Investigate food combining—a practice that involves eating foods in certain combinations to optimise digestion and elimination. This chart has a lot of information that is useful combined with this approachable food combining table. For anyone interested in the origins, this diagram from the popularised food-combining diet—the Hay Diet, named after William Howard Hay, is worth studying.
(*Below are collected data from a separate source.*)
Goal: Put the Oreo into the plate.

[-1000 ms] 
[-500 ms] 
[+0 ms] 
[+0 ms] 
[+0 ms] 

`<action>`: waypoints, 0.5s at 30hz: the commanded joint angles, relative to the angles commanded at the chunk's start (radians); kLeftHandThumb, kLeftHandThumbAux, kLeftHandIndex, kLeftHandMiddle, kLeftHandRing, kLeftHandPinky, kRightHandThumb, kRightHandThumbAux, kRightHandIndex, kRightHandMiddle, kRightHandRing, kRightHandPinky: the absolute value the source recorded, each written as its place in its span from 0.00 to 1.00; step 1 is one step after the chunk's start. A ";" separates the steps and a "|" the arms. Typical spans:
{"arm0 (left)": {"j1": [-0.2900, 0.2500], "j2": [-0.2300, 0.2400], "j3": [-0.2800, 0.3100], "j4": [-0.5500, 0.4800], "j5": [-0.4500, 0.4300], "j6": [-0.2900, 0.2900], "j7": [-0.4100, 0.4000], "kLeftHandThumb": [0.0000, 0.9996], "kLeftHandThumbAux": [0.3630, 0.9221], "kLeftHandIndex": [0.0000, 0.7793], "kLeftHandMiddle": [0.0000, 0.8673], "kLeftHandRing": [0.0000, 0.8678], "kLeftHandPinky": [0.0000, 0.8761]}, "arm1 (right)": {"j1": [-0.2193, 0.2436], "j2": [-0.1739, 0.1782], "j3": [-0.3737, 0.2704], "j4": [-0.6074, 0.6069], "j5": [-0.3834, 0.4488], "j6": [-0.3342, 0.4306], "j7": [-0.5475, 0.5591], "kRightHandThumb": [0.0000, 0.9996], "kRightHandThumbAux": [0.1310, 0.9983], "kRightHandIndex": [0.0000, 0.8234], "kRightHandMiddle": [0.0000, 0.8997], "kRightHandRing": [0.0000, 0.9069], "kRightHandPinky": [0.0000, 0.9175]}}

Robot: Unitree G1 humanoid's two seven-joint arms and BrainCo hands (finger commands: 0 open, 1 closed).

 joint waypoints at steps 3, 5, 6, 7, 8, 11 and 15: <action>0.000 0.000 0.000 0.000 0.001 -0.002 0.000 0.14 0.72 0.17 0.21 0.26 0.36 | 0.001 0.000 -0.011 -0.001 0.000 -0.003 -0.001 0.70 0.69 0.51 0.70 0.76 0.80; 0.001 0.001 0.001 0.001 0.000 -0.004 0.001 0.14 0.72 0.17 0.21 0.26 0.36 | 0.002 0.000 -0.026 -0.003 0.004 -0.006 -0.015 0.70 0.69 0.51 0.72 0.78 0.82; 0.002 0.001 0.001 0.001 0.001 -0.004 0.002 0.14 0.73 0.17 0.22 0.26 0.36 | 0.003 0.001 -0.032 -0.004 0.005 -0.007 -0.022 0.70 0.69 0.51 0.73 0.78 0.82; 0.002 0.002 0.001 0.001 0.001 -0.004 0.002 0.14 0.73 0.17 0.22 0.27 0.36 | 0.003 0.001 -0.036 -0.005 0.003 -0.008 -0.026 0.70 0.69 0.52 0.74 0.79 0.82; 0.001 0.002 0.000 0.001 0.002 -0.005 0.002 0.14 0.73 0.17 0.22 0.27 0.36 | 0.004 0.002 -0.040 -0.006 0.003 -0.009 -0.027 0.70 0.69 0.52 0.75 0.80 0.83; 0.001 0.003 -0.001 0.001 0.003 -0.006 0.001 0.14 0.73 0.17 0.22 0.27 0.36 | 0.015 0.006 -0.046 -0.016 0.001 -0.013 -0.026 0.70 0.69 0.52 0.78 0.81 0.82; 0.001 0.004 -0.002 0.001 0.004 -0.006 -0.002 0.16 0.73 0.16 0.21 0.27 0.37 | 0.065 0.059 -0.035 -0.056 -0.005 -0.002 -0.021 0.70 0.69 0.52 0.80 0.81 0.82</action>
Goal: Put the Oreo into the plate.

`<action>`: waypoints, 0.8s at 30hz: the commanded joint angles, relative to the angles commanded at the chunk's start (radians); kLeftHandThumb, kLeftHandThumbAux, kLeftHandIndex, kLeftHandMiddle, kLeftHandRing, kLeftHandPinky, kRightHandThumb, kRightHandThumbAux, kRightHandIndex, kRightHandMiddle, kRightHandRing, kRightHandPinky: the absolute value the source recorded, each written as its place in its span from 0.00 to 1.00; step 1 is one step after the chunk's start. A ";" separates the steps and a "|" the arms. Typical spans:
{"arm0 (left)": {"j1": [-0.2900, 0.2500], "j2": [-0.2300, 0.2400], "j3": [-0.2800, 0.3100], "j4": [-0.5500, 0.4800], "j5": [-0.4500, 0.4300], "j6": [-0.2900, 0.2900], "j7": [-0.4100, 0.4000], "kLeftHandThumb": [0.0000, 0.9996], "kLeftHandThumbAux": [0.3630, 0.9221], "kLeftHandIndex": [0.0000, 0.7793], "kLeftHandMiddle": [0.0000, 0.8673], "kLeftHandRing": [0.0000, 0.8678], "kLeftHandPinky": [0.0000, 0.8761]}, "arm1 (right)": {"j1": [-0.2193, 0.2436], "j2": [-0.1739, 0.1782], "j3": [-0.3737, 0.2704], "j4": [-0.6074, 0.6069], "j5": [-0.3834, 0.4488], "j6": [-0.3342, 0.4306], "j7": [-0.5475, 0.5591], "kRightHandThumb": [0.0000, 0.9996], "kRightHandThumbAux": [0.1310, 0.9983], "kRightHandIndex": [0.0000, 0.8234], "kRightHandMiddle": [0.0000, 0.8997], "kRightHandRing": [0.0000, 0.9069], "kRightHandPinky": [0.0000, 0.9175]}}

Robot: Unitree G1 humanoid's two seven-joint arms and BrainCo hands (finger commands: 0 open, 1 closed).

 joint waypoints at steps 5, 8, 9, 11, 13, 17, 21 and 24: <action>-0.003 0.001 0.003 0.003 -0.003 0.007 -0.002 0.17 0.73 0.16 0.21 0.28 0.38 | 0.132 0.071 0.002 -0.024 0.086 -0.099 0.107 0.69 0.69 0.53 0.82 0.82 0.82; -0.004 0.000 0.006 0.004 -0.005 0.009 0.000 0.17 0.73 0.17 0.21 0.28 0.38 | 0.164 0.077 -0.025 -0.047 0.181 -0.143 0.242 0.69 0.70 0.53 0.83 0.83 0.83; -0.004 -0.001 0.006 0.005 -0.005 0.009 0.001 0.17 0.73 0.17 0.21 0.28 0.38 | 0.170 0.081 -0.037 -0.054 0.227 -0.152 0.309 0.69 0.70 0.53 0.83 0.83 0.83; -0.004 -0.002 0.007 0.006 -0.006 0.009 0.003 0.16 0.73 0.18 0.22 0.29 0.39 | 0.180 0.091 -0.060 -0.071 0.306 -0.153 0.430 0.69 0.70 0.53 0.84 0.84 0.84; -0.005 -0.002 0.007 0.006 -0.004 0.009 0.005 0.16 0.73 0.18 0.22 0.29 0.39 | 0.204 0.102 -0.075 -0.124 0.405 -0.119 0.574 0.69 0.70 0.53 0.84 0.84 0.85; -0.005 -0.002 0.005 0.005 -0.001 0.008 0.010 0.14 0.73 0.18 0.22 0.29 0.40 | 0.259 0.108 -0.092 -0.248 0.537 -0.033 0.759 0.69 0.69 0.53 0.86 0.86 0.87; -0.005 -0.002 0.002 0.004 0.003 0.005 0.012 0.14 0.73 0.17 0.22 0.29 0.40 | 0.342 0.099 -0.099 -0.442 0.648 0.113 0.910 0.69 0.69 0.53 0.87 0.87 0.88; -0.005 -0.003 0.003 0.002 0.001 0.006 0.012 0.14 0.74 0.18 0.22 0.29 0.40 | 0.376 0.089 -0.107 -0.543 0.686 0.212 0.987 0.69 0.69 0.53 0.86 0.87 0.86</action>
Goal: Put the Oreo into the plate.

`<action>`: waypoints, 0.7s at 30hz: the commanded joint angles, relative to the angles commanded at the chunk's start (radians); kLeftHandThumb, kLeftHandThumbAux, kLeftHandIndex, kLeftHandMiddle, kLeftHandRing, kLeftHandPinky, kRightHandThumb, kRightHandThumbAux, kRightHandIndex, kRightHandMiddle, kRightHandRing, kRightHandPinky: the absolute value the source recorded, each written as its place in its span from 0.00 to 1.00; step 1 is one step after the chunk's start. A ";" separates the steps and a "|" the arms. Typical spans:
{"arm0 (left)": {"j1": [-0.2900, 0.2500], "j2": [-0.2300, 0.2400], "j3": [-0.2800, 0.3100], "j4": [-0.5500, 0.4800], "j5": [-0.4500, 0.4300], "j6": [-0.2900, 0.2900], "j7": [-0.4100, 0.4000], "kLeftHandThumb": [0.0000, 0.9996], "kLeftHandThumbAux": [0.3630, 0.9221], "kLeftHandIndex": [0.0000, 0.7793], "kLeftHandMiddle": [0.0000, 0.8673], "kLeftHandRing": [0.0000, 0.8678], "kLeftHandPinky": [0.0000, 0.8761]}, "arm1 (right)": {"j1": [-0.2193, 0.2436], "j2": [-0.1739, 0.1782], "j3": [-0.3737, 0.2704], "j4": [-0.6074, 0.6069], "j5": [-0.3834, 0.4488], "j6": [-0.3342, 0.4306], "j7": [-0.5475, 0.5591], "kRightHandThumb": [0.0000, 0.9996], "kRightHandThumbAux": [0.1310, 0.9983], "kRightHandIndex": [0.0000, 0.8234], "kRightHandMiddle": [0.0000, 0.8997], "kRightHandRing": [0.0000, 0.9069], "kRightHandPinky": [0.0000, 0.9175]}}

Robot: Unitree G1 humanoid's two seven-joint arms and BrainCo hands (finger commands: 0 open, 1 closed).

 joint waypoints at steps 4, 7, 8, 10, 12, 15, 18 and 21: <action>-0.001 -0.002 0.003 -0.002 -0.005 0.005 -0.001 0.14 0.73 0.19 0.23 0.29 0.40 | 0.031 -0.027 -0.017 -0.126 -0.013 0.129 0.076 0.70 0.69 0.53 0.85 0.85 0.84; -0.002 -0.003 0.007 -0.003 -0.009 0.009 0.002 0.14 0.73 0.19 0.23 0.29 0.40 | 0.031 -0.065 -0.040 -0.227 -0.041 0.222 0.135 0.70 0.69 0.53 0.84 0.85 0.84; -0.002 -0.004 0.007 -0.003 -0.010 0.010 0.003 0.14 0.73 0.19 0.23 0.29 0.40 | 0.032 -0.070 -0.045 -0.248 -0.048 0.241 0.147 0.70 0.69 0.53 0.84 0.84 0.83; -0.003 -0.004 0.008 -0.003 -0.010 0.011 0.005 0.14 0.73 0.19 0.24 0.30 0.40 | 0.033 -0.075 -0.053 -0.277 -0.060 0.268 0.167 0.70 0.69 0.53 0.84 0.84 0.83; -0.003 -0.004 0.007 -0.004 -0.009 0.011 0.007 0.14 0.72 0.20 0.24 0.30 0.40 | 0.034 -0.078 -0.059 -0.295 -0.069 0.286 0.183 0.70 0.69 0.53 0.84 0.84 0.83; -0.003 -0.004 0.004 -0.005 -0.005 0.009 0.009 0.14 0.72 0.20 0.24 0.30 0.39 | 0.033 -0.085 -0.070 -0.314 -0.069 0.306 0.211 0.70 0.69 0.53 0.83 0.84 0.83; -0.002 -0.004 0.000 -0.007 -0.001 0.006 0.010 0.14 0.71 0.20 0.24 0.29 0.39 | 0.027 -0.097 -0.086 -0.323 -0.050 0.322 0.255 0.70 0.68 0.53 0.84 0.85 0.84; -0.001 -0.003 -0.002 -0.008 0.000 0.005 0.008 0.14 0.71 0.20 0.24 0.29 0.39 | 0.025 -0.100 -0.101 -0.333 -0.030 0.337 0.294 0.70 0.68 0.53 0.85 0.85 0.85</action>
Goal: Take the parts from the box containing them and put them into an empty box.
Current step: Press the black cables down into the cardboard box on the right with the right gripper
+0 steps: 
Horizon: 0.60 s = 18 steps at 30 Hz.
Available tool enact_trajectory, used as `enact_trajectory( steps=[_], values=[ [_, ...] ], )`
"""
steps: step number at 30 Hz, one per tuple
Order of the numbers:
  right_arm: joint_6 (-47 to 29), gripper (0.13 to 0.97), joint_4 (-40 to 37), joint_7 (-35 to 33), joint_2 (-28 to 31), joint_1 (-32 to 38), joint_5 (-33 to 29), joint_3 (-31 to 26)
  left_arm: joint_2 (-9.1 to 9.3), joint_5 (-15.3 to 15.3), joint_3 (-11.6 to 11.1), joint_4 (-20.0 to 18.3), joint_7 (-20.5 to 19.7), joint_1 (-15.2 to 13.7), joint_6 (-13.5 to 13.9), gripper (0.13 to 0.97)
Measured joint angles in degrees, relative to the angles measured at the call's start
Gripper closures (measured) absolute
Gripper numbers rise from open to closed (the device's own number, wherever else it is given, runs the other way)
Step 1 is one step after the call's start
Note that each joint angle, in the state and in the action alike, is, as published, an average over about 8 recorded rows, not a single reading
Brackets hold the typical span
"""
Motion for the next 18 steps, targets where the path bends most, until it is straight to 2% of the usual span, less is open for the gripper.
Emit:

As I write this we are on the verge of the old and new and so thinking about 2025, what to leave behind and take with us into the new year. I have always been drawn to lists and this year self-improvement and professional growth is where I will focus my efforts. 2024 was very much around intentionality of time spent (energy and actions) and re-stabilising myself (by leaving a context and country I felt no longer served me). This year as I recognise now that I had let other aspects of my life fall away, and as I move into a new decade, that more discipline and commitment is required for a personal plan. That means more Bikram classes, cold plunges, acupuncture and food combining. There’s always the desire to, from a professional perspective, to continue to work in ways that align with my purpose because that is what gives me pleasure in my work—how we can use less of Earth’s precious resources and encourage that shift. I definitely need to leave behind feelings of self-doubt. What will you leave behind and lean into in 2025?

*This content is not intended to be a substitute for professional medical advice. Always seek advice from your health provider before altering your routine.